Exercise goal
In the entries below, find the line with "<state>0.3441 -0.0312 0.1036" and the line with "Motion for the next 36". Return those two lines and all lines between them, exactly.

The data

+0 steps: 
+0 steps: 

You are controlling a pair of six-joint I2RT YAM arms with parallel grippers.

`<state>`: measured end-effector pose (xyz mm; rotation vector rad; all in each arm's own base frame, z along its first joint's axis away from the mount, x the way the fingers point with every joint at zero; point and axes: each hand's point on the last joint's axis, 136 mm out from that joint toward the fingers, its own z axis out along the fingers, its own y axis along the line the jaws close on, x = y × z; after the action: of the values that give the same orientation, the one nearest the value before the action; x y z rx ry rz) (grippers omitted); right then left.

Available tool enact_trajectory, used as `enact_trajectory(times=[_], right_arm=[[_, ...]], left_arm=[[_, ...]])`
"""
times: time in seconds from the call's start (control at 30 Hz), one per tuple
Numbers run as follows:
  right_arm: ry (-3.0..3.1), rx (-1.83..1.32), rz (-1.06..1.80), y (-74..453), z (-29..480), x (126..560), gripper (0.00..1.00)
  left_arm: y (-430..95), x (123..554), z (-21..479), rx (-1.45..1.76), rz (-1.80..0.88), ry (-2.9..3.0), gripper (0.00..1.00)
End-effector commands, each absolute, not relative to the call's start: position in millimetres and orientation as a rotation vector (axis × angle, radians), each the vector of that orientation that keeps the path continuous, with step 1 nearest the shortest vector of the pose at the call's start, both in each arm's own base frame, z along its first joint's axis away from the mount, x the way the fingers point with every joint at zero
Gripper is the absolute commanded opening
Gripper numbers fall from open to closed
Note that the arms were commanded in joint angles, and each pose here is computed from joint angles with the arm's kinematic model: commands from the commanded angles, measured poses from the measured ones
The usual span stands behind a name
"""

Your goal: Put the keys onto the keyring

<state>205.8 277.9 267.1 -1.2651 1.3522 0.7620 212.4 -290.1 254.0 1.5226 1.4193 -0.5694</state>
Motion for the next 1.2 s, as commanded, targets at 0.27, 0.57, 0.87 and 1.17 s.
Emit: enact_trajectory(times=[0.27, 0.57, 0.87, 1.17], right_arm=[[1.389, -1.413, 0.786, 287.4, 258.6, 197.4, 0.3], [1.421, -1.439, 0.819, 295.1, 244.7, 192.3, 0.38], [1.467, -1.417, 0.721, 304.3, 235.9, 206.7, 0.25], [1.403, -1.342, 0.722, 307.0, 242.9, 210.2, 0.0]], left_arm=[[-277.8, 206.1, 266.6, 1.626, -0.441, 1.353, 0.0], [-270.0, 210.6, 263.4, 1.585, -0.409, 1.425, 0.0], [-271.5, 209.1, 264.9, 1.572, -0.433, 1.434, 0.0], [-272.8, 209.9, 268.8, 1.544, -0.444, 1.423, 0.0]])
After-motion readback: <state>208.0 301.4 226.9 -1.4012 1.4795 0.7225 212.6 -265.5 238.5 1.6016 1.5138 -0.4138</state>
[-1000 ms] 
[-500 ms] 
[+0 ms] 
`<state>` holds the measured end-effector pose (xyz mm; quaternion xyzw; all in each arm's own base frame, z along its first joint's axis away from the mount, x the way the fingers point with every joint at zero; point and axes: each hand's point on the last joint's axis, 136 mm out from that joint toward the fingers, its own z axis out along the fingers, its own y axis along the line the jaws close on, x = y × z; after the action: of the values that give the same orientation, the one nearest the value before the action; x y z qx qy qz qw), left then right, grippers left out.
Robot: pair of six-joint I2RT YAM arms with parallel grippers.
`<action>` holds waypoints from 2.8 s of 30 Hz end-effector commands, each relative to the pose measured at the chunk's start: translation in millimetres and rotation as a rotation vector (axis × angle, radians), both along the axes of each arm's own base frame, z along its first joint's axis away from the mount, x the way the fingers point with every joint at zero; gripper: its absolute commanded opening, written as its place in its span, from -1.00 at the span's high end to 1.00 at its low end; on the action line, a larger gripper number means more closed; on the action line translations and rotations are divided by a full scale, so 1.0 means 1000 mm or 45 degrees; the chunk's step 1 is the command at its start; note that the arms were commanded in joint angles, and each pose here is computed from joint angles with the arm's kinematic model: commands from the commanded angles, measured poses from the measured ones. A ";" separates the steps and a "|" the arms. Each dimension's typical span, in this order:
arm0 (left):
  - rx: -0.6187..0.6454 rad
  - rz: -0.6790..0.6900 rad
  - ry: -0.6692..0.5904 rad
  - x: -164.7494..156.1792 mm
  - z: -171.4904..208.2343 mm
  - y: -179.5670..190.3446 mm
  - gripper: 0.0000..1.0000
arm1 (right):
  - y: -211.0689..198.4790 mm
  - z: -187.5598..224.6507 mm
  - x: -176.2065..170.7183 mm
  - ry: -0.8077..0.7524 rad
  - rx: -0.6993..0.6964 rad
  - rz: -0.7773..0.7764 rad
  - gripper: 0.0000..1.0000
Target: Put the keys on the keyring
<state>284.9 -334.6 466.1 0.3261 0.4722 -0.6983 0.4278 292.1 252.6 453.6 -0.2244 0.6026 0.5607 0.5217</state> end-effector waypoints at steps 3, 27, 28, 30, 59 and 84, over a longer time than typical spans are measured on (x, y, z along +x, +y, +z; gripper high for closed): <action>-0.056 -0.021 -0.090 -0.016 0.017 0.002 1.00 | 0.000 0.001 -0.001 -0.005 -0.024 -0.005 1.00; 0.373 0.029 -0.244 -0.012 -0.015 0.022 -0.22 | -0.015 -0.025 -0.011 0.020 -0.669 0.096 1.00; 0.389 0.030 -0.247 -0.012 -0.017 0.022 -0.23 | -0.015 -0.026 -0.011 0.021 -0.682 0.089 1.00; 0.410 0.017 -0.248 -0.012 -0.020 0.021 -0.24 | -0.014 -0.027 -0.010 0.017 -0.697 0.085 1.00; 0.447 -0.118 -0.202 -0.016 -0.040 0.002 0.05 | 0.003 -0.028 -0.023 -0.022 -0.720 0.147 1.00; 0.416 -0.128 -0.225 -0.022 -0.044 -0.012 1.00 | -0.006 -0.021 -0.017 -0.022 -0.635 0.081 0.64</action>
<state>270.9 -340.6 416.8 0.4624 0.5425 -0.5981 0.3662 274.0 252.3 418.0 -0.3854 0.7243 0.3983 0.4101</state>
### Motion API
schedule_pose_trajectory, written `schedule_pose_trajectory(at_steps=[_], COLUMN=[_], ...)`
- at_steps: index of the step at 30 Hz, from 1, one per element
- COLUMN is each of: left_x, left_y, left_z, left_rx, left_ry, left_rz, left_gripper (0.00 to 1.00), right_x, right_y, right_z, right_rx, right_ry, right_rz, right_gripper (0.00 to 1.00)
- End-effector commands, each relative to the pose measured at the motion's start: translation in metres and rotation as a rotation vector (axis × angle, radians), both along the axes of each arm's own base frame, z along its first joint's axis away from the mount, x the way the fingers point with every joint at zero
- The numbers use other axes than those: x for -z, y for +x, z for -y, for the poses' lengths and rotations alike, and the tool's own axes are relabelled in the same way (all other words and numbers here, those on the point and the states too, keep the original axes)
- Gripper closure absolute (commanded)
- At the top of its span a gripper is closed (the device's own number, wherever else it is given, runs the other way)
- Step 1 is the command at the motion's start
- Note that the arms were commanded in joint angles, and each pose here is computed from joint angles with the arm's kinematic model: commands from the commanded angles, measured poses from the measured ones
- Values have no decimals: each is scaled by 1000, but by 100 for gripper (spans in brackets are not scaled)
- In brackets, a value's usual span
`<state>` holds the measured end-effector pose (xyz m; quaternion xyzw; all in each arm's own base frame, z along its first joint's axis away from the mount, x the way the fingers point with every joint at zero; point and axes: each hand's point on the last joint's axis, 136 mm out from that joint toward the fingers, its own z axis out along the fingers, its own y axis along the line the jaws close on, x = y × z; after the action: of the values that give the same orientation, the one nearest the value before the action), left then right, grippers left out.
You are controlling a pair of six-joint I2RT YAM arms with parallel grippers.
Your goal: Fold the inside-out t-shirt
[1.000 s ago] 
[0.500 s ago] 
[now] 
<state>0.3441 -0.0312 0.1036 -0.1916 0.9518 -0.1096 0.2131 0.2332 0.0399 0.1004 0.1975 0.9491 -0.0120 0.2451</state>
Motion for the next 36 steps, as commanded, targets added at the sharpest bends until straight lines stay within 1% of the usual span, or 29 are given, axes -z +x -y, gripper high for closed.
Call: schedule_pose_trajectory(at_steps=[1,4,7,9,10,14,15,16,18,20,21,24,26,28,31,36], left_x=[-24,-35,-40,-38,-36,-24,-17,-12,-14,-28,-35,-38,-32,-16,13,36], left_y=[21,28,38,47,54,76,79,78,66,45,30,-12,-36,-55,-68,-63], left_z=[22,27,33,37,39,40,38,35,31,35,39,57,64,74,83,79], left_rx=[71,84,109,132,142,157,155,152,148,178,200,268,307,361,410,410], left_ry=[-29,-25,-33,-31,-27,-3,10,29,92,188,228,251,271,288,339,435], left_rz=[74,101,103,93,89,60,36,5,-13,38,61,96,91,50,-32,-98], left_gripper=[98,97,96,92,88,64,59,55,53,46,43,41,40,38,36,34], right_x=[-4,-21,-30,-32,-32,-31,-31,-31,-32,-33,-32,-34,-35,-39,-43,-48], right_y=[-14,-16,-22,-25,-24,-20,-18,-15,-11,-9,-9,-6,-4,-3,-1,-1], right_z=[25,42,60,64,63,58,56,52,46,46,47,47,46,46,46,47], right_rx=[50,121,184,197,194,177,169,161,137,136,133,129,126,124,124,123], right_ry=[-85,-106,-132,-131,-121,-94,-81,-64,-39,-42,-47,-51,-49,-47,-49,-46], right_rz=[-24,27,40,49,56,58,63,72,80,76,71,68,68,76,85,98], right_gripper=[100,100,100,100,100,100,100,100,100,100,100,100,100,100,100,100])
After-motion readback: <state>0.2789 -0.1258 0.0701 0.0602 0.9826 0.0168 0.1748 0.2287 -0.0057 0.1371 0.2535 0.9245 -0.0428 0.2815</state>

Written reply
<state>0.3441 -0.0312 0.1036 -0.1916 0.9518 -0.1096 0.2131 0.2332 0.0399 0.1004 0.1975 0.9491 -0.0120 0.2451</state>
Motion for the next 36 steps, as commanded, targets added at the sharpest bends until straight lines stay within 1% of the usual span, or 29 are given, axes -z +x -y, gripper high for closed.

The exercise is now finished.